== Entries shown
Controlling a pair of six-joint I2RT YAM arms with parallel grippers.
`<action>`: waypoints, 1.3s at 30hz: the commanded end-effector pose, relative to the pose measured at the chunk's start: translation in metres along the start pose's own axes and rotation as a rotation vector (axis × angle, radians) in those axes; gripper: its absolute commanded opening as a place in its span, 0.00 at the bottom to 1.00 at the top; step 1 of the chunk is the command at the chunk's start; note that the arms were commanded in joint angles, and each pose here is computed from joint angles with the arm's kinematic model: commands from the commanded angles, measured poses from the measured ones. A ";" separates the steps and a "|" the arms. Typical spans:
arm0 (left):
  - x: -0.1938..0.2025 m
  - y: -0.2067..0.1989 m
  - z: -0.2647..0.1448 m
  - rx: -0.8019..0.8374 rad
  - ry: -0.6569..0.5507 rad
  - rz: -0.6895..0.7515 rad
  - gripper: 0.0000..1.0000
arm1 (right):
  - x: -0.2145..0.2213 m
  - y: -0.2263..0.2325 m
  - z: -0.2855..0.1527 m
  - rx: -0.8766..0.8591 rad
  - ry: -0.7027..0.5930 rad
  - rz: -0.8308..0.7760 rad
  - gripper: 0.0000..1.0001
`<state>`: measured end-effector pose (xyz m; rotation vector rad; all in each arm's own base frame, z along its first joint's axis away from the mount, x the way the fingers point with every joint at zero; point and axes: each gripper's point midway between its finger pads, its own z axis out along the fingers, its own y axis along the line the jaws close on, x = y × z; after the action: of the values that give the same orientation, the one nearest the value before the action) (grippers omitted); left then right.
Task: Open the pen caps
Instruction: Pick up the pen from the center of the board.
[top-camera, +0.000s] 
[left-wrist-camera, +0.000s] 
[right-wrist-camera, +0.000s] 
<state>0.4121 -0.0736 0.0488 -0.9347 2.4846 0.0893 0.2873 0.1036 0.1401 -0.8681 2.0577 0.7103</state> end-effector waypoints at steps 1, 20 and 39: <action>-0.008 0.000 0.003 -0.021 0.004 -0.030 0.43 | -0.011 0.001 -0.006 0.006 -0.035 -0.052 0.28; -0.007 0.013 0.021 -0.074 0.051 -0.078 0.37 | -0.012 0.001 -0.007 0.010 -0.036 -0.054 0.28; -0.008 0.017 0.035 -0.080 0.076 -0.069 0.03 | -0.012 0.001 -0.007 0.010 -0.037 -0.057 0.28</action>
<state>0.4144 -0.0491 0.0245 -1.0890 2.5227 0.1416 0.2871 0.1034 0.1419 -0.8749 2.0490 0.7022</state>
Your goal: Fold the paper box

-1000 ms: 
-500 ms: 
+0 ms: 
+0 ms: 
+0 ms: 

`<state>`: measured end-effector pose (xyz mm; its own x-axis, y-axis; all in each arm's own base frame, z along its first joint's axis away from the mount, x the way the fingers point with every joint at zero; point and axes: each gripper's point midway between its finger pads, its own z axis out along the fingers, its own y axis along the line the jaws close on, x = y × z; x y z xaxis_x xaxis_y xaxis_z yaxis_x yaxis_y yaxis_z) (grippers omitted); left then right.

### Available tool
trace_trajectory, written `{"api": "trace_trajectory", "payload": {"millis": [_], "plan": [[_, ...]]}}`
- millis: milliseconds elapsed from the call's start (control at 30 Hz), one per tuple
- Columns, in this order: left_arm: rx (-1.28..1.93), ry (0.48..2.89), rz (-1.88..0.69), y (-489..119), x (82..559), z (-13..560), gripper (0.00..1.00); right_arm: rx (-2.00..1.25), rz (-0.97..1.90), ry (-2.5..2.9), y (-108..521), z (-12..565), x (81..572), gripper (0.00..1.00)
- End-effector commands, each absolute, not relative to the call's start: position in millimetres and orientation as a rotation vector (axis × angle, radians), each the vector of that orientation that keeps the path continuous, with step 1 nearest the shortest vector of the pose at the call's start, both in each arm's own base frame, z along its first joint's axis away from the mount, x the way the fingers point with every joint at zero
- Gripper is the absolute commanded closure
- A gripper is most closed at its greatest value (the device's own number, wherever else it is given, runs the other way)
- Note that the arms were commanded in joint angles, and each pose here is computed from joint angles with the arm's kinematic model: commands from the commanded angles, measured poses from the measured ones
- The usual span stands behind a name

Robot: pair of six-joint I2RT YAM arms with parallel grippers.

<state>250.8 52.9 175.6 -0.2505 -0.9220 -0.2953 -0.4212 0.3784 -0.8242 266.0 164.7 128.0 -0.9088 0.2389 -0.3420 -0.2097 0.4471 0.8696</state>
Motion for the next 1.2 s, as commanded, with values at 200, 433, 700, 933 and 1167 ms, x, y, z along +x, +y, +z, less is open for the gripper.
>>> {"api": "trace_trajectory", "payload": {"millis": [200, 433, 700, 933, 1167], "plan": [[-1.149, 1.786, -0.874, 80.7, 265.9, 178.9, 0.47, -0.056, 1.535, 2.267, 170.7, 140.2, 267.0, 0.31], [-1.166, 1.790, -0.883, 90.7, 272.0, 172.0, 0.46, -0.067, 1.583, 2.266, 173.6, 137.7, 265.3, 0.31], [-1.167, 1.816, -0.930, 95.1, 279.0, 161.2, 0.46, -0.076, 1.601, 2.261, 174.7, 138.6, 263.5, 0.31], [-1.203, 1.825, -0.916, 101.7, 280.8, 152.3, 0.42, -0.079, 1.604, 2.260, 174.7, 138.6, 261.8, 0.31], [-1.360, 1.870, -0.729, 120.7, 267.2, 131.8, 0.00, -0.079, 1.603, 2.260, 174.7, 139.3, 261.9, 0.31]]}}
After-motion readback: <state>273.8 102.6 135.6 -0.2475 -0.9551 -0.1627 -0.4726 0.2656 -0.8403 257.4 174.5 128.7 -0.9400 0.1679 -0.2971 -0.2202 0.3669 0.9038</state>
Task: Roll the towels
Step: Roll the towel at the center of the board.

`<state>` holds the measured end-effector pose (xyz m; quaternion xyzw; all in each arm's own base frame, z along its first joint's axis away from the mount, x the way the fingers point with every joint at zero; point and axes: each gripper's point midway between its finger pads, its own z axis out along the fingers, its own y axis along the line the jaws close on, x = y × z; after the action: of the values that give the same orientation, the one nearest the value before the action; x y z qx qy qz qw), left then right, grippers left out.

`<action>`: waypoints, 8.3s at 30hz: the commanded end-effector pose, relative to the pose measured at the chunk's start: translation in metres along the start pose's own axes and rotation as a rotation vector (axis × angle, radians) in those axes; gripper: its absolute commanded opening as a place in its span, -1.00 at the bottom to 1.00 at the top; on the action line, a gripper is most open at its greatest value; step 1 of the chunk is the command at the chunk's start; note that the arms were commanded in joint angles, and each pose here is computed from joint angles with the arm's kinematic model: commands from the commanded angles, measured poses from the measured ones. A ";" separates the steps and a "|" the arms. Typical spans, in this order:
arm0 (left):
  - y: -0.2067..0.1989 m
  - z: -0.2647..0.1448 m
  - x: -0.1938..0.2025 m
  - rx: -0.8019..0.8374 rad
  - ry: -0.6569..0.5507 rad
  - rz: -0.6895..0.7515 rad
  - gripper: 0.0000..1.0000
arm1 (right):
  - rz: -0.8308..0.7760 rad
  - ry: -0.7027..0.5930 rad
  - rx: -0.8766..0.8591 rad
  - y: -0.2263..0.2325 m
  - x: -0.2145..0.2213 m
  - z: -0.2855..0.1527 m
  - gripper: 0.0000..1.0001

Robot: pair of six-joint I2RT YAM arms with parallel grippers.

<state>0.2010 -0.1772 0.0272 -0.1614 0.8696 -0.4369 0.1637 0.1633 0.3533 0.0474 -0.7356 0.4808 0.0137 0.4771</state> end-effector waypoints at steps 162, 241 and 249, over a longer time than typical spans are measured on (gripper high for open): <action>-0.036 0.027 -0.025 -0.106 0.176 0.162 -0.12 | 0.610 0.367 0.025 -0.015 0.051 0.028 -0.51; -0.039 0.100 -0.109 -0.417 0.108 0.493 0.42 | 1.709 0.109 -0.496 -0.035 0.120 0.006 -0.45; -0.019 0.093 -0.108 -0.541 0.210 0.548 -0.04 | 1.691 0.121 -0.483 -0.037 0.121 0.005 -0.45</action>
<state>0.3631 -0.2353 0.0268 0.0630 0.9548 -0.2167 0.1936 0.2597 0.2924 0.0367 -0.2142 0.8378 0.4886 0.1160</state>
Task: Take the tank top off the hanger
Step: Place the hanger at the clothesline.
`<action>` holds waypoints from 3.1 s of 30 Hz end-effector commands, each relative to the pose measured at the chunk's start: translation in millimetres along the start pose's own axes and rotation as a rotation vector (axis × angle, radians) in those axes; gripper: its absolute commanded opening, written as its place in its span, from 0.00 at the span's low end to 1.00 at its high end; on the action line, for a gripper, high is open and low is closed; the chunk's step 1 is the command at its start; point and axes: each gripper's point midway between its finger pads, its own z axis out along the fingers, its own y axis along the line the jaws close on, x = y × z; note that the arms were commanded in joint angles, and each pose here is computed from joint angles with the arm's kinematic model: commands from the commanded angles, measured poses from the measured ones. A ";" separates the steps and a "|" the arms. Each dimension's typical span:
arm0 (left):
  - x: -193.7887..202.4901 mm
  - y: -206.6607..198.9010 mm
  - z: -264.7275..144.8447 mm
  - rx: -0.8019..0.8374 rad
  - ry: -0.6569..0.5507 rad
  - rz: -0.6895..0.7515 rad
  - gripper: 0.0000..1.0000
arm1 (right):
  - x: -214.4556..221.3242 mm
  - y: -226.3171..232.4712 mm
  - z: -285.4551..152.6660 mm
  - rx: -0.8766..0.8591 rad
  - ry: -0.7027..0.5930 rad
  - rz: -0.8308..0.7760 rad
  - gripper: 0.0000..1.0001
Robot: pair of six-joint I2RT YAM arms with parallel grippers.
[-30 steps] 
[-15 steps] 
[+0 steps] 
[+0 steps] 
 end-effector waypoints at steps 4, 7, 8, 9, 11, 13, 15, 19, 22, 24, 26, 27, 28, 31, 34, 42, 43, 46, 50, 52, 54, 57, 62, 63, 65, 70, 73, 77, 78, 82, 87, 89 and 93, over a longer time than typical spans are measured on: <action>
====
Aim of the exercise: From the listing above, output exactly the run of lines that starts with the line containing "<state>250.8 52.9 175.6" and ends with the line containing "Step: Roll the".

Answer box:
<state>250.8 52.9 175.6 -0.2505 -0.9220 -0.2953 -0.4212 0.3784 -0.8242 266.0 164.7 128.0 -0.9088 0.2389 -0.3420 -0.2097 0.4471 0.8696</state>
Motion for the next 1.2 s, as commanded, with values at 200, 433, 700, 933 and 1167 ms, x, y, z along +x, +y, +z, less is open for the gripper.
>>> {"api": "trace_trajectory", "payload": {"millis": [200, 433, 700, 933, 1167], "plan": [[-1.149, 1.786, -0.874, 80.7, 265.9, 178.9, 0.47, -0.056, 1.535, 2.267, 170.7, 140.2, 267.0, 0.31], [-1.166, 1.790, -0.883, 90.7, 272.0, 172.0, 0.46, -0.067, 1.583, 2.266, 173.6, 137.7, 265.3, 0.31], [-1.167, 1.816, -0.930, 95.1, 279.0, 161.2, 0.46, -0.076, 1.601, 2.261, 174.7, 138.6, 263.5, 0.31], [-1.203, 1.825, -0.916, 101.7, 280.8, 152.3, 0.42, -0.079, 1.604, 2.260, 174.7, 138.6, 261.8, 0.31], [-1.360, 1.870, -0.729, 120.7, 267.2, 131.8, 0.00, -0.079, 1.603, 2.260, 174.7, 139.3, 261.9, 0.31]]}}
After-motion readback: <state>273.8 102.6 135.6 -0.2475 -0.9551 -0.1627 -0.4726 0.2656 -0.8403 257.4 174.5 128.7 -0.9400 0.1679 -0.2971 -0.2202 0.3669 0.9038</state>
Task: Roll the towels
Step: Roll the towel at the center of the board.

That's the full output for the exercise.